From the listing below, work out how many lines contain "picture"; the answer is that number and nothing more.
++++++++++
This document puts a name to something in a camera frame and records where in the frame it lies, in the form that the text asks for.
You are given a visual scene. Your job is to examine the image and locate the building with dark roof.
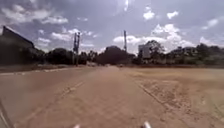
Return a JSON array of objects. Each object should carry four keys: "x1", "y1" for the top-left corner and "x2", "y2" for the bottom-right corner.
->
[{"x1": 0, "y1": 25, "x2": 37, "y2": 66}]

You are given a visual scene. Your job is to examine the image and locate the white multi-storey building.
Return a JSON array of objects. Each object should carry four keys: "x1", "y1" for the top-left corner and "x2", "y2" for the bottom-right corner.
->
[{"x1": 137, "y1": 44, "x2": 152, "y2": 60}]

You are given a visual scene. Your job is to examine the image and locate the utility pole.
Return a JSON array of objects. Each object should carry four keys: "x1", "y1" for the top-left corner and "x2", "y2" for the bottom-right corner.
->
[{"x1": 123, "y1": 30, "x2": 128, "y2": 65}]

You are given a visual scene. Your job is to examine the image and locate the row of trees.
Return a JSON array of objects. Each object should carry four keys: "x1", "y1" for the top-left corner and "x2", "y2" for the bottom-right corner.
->
[{"x1": 0, "y1": 39, "x2": 224, "y2": 67}]

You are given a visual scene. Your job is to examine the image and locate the twin pole structure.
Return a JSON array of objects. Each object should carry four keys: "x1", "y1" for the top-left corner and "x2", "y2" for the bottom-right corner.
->
[{"x1": 71, "y1": 31, "x2": 81, "y2": 66}]

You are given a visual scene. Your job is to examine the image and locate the red brick path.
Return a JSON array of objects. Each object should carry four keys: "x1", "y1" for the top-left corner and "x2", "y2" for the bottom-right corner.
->
[{"x1": 13, "y1": 65, "x2": 188, "y2": 128}]

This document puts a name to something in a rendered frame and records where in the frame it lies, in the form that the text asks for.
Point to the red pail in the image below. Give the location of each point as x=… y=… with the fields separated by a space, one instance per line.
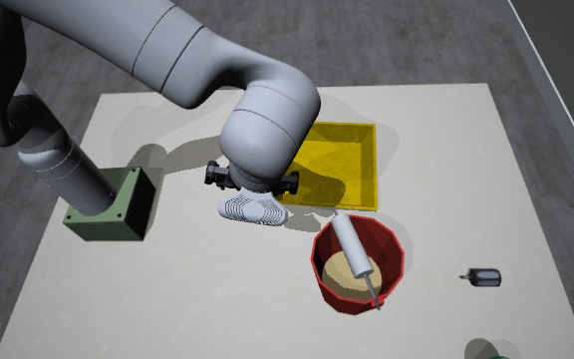
x=340 y=261

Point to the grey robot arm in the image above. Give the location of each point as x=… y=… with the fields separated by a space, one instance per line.
x=175 y=55

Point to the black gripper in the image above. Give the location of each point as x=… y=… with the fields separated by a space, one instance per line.
x=223 y=179

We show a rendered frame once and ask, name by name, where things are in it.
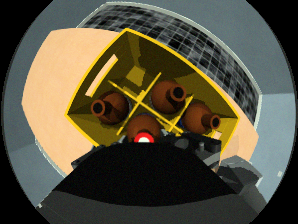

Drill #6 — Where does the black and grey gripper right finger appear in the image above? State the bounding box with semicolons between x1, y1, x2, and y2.
158;129;222;169

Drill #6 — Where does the yellow divided crate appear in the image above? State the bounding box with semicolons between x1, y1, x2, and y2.
64;28;240;156

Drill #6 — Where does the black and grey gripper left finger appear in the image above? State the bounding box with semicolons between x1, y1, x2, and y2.
71;135;129;170

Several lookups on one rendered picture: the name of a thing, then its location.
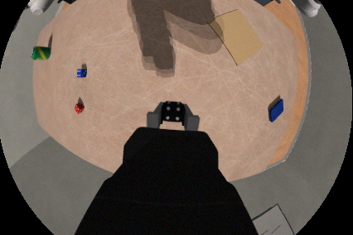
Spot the tan square mat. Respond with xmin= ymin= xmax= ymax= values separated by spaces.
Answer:
xmin=206 ymin=10 xmax=263 ymax=65

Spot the green soda can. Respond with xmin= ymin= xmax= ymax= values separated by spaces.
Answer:
xmin=31 ymin=46 xmax=51 ymax=60

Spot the blue die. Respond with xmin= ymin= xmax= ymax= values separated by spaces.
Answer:
xmin=77 ymin=70 xmax=87 ymax=77

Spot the red die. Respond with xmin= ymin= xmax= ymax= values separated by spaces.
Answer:
xmin=75 ymin=103 xmax=85 ymax=113

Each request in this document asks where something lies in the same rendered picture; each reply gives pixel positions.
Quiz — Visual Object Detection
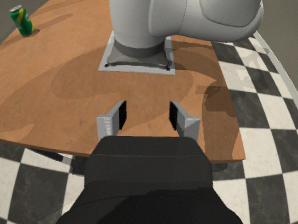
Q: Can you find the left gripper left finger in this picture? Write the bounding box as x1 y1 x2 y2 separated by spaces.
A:
96 100 126 141

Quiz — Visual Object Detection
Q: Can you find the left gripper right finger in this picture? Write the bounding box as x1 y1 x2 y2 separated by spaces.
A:
169 101 201 141

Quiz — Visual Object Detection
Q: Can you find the green and yellow drink can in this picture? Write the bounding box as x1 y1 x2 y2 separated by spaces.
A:
9 6 35 36

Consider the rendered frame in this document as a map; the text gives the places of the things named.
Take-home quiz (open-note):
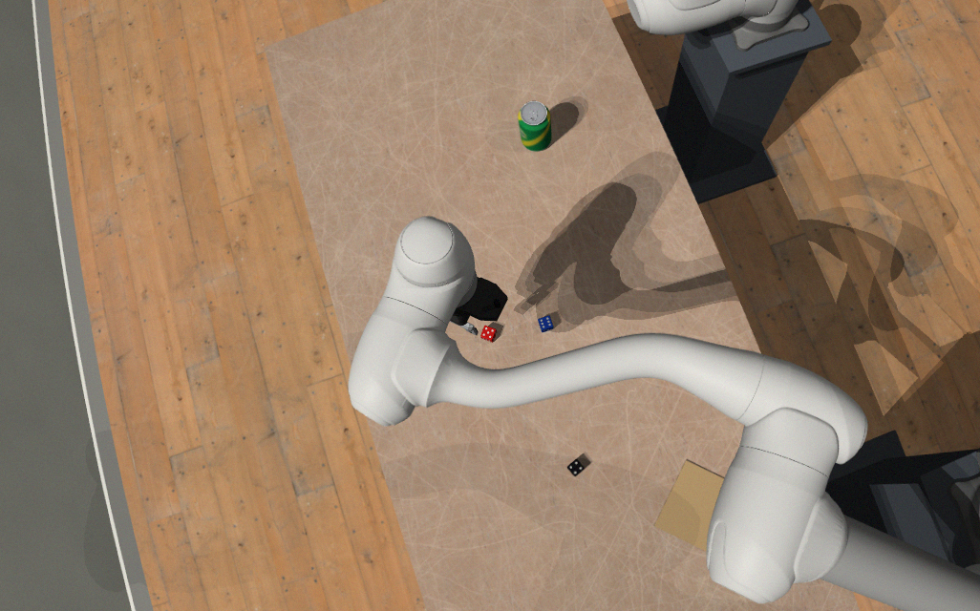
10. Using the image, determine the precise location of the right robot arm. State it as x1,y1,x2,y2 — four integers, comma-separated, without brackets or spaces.
627,0,808,52

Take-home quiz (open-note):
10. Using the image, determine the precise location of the black die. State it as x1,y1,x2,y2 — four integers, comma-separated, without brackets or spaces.
567,459,585,476

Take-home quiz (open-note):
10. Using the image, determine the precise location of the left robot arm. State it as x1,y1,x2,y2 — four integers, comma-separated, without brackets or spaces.
348,216,980,611

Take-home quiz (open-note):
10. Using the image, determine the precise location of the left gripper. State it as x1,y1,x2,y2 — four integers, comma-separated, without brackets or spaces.
450,270,508,335

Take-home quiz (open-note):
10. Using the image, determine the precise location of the tan square mat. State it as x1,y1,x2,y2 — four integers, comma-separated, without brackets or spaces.
654,460,724,551

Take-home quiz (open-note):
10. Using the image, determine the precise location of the green soda can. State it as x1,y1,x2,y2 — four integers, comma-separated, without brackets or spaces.
518,101,552,152

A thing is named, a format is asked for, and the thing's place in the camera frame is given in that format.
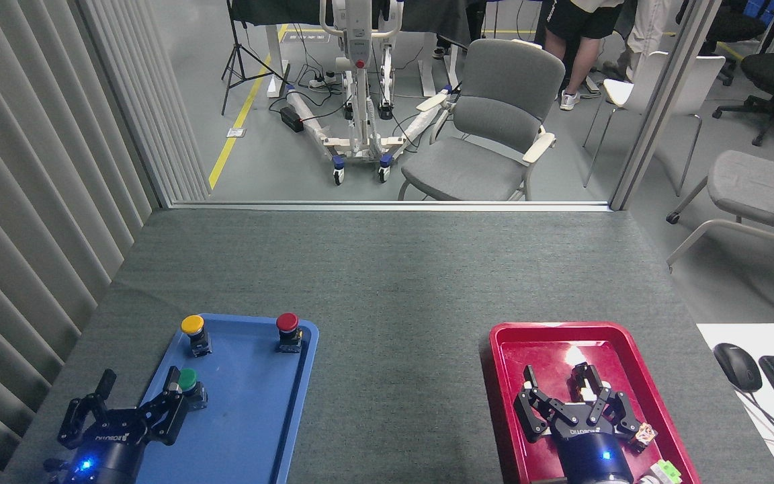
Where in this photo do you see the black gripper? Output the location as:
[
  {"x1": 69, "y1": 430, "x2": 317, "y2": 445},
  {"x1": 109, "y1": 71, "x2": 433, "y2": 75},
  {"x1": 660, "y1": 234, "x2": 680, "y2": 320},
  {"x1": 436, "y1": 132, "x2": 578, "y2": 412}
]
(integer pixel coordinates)
[
  {"x1": 44, "y1": 366, "x2": 190, "y2": 484},
  {"x1": 513, "y1": 362, "x2": 644, "y2": 484}
]

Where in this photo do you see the green push button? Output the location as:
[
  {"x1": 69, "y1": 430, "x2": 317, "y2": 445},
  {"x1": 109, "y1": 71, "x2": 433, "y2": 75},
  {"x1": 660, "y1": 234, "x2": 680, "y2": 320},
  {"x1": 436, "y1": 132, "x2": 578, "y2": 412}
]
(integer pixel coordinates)
[{"x1": 169, "y1": 368, "x2": 209, "y2": 411}]

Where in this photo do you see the yellow push button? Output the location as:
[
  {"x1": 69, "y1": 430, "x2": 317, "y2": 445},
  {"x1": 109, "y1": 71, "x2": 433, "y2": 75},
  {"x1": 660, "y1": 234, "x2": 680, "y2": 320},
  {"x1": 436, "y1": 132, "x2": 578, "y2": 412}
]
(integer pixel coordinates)
[{"x1": 181, "y1": 315, "x2": 212, "y2": 358}]

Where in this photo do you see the red push button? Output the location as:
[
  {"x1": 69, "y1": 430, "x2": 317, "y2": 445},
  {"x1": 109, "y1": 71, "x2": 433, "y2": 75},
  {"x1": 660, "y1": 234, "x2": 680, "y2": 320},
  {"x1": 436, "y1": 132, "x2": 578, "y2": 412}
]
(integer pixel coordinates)
[{"x1": 275, "y1": 313, "x2": 304, "y2": 354}]

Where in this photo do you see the red plastic tray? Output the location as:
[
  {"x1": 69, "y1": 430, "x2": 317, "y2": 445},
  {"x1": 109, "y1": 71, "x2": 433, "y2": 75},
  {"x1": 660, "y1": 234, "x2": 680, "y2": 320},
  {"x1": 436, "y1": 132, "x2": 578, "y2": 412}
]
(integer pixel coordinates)
[{"x1": 480, "y1": 321, "x2": 701, "y2": 484}]

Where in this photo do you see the blue plastic tray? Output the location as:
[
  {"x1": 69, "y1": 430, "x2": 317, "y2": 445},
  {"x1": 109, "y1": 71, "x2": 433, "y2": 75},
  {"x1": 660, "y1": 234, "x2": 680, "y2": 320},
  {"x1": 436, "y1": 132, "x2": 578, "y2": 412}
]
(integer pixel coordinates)
[{"x1": 105, "y1": 313, "x2": 319, "y2": 484}]

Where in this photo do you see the black computer mouse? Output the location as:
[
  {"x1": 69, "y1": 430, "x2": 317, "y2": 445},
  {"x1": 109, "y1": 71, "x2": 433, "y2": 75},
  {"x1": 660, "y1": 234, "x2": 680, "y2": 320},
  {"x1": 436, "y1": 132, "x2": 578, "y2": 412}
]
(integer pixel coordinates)
[{"x1": 714, "y1": 343, "x2": 763, "y2": 393}]

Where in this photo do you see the grey padded armchair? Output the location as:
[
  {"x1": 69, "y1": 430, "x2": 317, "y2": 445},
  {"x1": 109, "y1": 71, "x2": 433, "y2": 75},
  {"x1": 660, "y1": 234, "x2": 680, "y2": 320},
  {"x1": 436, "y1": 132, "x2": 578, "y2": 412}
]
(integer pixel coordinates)
[{"x1": 397, "y1": 38, "x2": 566, "y2": 202}]

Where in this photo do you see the grey chair with castors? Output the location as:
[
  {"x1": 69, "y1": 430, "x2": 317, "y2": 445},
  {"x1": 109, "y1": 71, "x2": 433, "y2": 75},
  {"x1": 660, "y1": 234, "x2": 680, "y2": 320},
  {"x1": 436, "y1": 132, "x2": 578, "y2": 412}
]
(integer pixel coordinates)
[{"x1": 665, "y1": 118, "x2": 774, "y2": 322}]

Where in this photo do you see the white plastic chair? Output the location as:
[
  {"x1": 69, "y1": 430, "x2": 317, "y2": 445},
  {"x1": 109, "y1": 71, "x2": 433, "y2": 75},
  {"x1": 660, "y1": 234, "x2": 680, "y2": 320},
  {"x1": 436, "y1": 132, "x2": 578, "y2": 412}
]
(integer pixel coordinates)
[{"x1": 583, "y1": 50, "x2": 726, "y2": 198}]

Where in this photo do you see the white stand on wheels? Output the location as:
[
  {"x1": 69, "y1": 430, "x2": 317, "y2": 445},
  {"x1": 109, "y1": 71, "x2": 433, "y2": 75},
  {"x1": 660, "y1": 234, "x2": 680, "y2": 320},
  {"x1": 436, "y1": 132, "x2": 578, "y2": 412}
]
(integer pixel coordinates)
[{"x1": 285, "y1": 0, "x2": 456, "y2": 186}]

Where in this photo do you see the black tripod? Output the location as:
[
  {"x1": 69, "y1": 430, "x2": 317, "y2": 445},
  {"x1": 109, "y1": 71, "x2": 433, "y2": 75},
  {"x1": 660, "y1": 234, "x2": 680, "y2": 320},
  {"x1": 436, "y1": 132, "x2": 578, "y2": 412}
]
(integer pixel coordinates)
[{"x1": 220, "y1": 0, "x2": 291, "y2": 116}]

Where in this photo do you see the person in dark shorts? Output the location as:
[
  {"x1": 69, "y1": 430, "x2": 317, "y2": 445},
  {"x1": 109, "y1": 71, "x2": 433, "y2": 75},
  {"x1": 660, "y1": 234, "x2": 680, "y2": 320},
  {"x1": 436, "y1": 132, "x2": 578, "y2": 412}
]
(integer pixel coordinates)
[{"x1": 544, "y1": 0, "x2": 627, "y2": 112}]

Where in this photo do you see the person in pale trousers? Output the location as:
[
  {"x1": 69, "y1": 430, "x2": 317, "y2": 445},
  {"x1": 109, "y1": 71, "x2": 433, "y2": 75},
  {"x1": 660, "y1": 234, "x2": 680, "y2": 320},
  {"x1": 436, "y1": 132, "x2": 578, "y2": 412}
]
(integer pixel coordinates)
[{"x1": 601, "y1": 0, "x2": 674, "y2": 83}]

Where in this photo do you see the black swivel chair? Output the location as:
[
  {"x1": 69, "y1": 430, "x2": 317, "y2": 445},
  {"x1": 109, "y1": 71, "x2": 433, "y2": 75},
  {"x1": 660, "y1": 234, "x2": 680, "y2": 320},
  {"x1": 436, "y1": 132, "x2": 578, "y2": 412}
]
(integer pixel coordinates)
[{"x1": 675, "y1": 0, "x2": 772, "y2": 87}]

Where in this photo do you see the black and white switch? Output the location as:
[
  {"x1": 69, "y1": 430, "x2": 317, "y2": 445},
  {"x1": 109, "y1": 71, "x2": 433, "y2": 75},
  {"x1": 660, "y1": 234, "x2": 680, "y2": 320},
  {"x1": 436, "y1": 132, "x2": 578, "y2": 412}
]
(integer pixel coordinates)
[{"x1": 572, "y1": 368, "x2": 604, "y2": 405}]

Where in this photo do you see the black switch with orange lens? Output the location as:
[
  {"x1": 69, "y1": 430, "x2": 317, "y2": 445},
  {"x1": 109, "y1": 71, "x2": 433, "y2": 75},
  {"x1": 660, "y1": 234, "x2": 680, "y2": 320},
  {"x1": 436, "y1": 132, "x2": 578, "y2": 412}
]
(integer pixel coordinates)
[{"x1": 631, "y1": 421, "x2": 658, "y2": 450}]

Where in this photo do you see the green and white switch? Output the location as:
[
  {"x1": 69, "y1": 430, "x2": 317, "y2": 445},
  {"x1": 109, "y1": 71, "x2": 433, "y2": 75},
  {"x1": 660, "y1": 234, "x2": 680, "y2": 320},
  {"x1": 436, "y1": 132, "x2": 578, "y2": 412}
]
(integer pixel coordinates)
[{"x1": 639, "y1": 459, "x2": 683, "y2": 484}]

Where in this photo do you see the silver table edge rail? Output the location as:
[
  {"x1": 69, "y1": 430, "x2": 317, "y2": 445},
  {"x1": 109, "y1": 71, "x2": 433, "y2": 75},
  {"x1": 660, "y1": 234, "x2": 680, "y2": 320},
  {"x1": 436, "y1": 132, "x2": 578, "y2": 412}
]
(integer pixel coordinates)
[{"x1": 168, "y1": 200, "x2": 613, "y2": 213}]

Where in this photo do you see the silver frame post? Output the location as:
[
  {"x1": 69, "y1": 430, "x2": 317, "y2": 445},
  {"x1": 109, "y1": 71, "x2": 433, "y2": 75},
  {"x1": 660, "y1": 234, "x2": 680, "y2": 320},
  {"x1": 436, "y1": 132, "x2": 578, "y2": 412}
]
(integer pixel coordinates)
[{"x1": 609, "y1": 0, "x2": 724, "y2": 212}]

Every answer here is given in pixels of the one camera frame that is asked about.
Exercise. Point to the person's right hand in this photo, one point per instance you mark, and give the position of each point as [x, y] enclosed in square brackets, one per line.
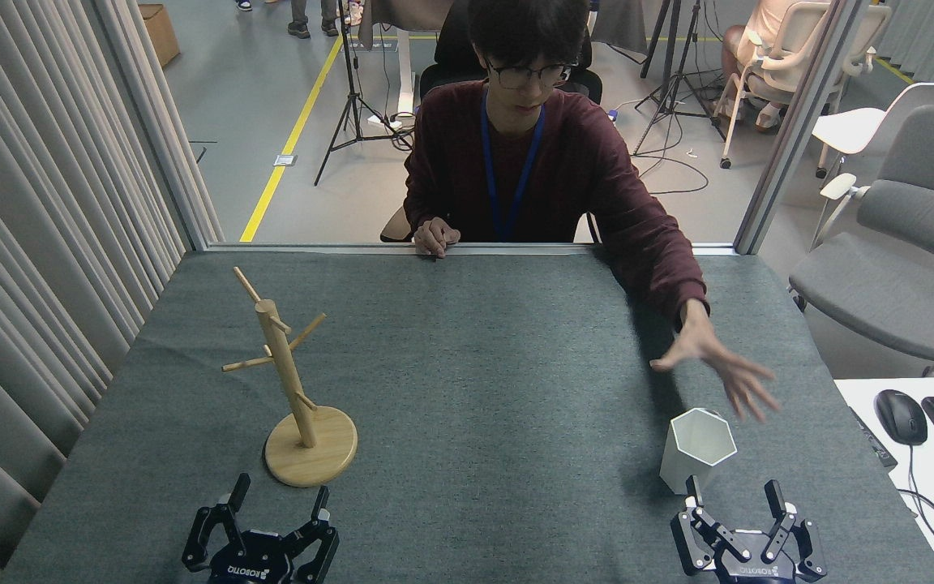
++++++++++
Written answer >> 5